------ Recorded information

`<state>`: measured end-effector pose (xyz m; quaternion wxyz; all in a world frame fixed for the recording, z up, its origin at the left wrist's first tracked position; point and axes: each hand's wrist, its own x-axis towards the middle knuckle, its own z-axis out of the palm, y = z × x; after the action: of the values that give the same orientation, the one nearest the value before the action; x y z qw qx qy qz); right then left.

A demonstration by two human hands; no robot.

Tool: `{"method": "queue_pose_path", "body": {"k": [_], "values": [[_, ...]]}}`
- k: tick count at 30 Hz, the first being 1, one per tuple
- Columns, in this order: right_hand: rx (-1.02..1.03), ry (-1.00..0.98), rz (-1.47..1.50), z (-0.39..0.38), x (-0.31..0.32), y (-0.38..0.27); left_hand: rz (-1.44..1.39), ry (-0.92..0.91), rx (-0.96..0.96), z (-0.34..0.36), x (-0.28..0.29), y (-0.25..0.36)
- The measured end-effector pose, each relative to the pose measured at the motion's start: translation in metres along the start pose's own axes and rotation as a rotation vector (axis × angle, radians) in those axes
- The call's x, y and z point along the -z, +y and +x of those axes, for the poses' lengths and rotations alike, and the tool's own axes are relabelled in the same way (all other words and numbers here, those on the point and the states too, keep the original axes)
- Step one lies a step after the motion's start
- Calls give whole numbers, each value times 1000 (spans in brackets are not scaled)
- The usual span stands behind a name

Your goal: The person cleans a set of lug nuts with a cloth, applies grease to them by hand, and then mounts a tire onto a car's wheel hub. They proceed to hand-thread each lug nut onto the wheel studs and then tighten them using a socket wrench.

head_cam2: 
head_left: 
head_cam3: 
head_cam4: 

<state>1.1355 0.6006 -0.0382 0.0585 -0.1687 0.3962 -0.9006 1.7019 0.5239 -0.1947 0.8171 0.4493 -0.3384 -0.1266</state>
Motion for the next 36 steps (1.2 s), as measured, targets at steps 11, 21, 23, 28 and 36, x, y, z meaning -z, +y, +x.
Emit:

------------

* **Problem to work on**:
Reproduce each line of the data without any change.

* **Response to this task**:
`<state>`: measured end-effector pose (xyz m; quaternion wxyz; all in a world frame fixed for the recording, z up, its origin at the left wrist's first tracked position; point and axes: each hand's wrist, its own x-axis towards the middle knuckle, its own z-axis out of the palm, y = z × x; after the action: of the values that give the same orientation, the one nearest the value before the action; x y z qw qx qy qz); right then left.

A demonstration by two human hands; no robot.

Tool: `{"method": "queue_pose_path", "body": {"k": [_], "values": [[_, ...]]}}`
- k: tick count at 30 Hz, the first being 1, one per tuple
- Columns, in this order: right_hand: rx (-1.02..1.03), ry (-1.00..0.98), rz (-1.47..1.50), z (-0.39..0.38), x (-0.31..0.32), y (-0.38..0.27); left_hand: rz (-1.44..1.39), ry (-0.92..0.91), rx (-0.96..0.96), z (-0.34..0.36), x (-0.28..0.29), y (-0.25..0.36)
- The measured end-effector pose, each relative to the pose measured at the motion's start: translation in metres along the start pose's own axes and rotation as a rotation vector (axis × angle, radians) in those axes
- The call's x, y and z point along the -z, +y and +x of those axes, for the poses' lengths and rotations alike, and the tool's own axes are relabelled in the same way (all other words and numbers here, those on the point and the states too, keep the original axes)
- Step one lies a step after the motion's start
- Calls give whole numbers, each value times 1000 (spans in brackets are not scaled)
- The usual span stands behind a name

Your goal: The person cleans a set of lug nuts with a cloth, applies grease to them by hand, and then mounts a tire onto a car's wheel hub. They proceed to hand-thread each lug nut onto the wheel studs and then tighten them using a socket wrench.

head_cam2: 
head_left: 
head_cam3: 
head_cam4: 

<state>1.1355 0.6006 -0.0382 0.0585 -0.1687 0.3962 -0.9006 1.7019 0.5239 -0.1947 0.8171 0.4493 -0.3384 -0.1266</state>
Motion for the next 36 steps (1.2 s), as measured, targets at steps 11, 21, 23, 28 and 36, x, y, z meaning -z, +y, +x.
Emit:

Nothing further remains in the output.